✨ Modern · Integrative

Romanticism — Feeling

"Where reason fails, poetry begins"

J.W. Goethe · 18세기 후반~19세기 초

💡 TL;DR

Romanticism — Feeling — "Where reason fails, poetry begins". Romanticism did not deny Reason — it called for what lies beyond.

📜 Origin

In the late 18th century, the shadow of pure Reason showed: measuring and calculating everything dries the soul. In 1774, Goethe's The Sorrows of Young Werther struck Europe like a storm — a young man's love and suicide, a truth of emotion no Reason could explain. Wordsworth wrote in nature: "The Child is father of the Man." The sensitivity we lost, the child still holds.

💡 Meaning

Romanticism did not deny Reason — it called for what lies beyond. Nature's awe, art's inspiration, love's unreason, a people's feeling, a child's intuition — all truths the grid of Reason cannot catch. Kim Sowol's Azaleas, Japanese tanka, Korean sijo — all of romanticism's family.

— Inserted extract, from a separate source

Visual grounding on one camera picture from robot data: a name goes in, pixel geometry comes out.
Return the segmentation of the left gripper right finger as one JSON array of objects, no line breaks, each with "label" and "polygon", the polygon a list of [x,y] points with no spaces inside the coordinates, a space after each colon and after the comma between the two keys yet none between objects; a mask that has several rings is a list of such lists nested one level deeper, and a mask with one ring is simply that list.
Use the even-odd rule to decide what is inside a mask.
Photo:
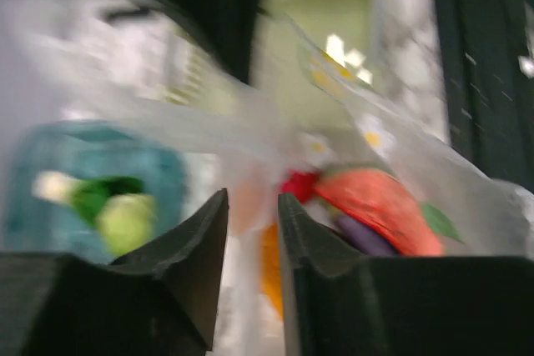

🌏 Eastern Classic Cross-link

Zhuangzi: "Where two glances meet, the Tao is there." 2,300 years ago Zhuangzi pointed where Reason cannot reach. Some truths are not proven but met. Romanticism and Zhuangzi point to the same place — what cannot be said is the most real.

Compressed into One Hanja

"情" = 忄 (heart) + 青 (green/blue) — "the heart in green." Green is the color of spring. 情 is the heart freshly awakened in spring. What Romanticism painted was the same — returning from the gray adult heart to the green spring heart.

🌐 Modern Application

Korean poetry (Kim Sowol, Han Yong-un), the emotional pull of K-dramas, the lyricism of Japanese anime, and American transcendentalism (Emerson, Thoreau).

⚠️ Caveat

"Feeling is everything" can slide into irrationalism — Romanticism complements reason, it does not negate it.